Um outro ponto que chamou a atenção no perfil do público foi a devoção aos policiais presentes no ato. Através de elogios, fotos e vídeos, o serviço prestado pela Tropa de Choque foi exaltado em demasia. Para Luana Quinteiro, 26, da zona Leste de SP, a abordagem dos profissionais muitas vezes não é reconhecida como deveria, pelo fato de os suspeitos muitas vezes saírem como “vítimas”.

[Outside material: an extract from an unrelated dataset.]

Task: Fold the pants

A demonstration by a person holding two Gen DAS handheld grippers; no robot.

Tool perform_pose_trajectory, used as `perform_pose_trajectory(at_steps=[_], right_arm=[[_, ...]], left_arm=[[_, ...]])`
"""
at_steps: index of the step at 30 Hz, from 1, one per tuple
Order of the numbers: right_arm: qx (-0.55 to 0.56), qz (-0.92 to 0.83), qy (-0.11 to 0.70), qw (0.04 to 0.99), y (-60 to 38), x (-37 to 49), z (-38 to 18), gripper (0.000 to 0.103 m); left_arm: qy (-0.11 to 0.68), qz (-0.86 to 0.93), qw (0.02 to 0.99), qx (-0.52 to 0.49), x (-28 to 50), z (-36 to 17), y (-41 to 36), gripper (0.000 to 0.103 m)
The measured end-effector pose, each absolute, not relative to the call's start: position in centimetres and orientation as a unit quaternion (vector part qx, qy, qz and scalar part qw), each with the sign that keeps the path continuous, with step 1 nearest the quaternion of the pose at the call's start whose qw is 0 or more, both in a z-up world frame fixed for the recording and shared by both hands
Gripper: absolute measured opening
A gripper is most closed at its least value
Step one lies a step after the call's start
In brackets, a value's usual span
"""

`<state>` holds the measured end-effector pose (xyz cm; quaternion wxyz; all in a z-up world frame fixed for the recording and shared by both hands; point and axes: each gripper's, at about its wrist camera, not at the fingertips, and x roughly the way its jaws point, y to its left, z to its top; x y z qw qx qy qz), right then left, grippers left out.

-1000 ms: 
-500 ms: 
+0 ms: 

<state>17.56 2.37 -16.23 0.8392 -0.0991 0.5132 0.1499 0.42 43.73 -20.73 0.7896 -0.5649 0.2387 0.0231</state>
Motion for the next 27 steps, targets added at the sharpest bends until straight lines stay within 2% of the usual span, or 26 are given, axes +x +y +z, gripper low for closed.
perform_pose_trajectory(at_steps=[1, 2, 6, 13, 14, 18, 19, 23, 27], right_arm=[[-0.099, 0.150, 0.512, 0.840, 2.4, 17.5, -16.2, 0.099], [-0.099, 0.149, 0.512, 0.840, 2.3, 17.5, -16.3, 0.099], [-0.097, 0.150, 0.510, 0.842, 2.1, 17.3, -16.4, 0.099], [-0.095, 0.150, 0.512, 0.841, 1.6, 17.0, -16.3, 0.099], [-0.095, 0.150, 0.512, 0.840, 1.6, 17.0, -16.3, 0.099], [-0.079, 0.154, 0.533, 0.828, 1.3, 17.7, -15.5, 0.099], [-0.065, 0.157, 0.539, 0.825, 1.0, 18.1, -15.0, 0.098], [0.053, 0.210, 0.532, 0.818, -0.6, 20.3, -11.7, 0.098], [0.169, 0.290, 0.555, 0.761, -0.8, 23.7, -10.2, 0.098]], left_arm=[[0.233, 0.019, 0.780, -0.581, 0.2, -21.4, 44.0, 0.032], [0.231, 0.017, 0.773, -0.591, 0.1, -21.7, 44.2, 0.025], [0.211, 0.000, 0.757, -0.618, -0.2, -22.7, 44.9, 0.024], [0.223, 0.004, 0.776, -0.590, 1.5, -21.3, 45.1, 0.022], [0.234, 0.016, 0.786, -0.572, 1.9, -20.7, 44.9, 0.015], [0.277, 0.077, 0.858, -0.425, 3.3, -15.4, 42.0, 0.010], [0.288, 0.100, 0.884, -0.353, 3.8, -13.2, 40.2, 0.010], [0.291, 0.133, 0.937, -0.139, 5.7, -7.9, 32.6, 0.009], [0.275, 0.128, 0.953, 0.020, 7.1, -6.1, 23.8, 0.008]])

Entre os que apoiam Bolsonaro, uma característica que ajuda a constituir o perfil dos manifestantes mais jovem é a ignorância declarada sobre política e atualidades. “Sou uma pessoa que não acompanha muito política por causa dos meus compromissos”.

·        Gratidão

Os adeptos a crenças e valores propagados pelo clã Bolsonaro também estiveram no ato em prol de um mundo mais democrático. Bianca Vicente, de São Paulo, fez questão de marcar presença “não pelo Boslonaro, pelas ideias que batem com a minha de família, de Deus, de pátria”.

O apelo religioso nos discursos de Michelle Bolsonaro e Silas Malafaia agradou os apoiadores que seguravam bíblias, e que não querem separar política de religião, o que contribui para a produção da dissonância cognitiva coletiva, um Brasil paralelo, que fratura a espinha dorsal dos valores verdadeiramente cristãos e democráticos.